RECOVERY OF HEMOPOIETIC STROMAL PROGENITOR CELLS AFTER LETHAL TOTAL-BODY IRRADIATION AND BONE MARROW TRANSPLANTATION IN MICE

Abstract
The recovery of fibroblastic colony-forming units (CFU-F) in murine bone marrow hemopoietic stroma was studied during eighteen months after 9 Gy lethal total-body irradiation and reconstitution with syngeneic bone marrow cells. After an initial depletion, CFU-F numbers increased from 10% of normal values at three months to 40% at 18 months after treatment, irrespective of graft size and presence of CFU-F in the graft. Fourteen months after treatment 35% of all CFU-F present in the recipients' bone marrow was donor-derived independent of graft size. When mice were treated with high-dose lipopolysaccharide-W three months after irradiation and bone marrow transplantation, CFU-F numbers decreased to hardly detectable levels within one day, and then recovered to normal numbers four weeks later—whereas radiation control mice still had low CFU-F numbers.

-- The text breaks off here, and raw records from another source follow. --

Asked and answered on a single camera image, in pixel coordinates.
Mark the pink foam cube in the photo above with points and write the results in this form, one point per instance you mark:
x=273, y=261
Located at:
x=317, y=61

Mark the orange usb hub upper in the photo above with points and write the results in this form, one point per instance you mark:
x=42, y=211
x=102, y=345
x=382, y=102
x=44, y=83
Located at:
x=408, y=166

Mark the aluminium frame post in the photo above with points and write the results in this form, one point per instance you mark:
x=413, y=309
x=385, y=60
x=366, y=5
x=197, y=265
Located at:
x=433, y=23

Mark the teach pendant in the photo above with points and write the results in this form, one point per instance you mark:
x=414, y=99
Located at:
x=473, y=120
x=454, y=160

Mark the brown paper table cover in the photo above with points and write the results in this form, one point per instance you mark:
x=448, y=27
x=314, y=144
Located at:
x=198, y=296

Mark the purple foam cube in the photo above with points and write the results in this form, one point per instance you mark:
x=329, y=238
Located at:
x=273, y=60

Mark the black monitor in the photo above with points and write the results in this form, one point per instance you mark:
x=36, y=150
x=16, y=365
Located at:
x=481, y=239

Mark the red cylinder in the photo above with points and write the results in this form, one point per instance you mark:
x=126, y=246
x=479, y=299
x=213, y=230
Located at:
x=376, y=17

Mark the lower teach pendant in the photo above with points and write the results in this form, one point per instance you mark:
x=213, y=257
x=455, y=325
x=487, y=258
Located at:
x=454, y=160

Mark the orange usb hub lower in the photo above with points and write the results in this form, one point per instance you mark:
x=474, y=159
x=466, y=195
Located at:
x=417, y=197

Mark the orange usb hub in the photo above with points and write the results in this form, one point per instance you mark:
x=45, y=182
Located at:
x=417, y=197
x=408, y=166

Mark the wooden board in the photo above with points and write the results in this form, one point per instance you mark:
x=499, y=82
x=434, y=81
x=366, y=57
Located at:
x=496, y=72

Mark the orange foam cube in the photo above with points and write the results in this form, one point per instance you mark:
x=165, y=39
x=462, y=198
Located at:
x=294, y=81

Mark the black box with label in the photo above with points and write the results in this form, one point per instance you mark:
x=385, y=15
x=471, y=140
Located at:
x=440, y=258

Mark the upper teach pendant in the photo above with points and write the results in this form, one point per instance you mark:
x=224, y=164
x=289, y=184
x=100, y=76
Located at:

These data suggest that after lethal total-body irradiation the stroma still contained viable fibroblastic cells that had lost their in vitro colony-forming capacity as a result of radiation damage. In consequence there was no need for replacement of these fibroblastic cells by donor-derived or host-derived CFU-F. Only depletion of CFU-F from the bone marrow, as was induced with lipopolysaccharide, stimulated repopulation of the stroma with colony-forming fibroblastic cells.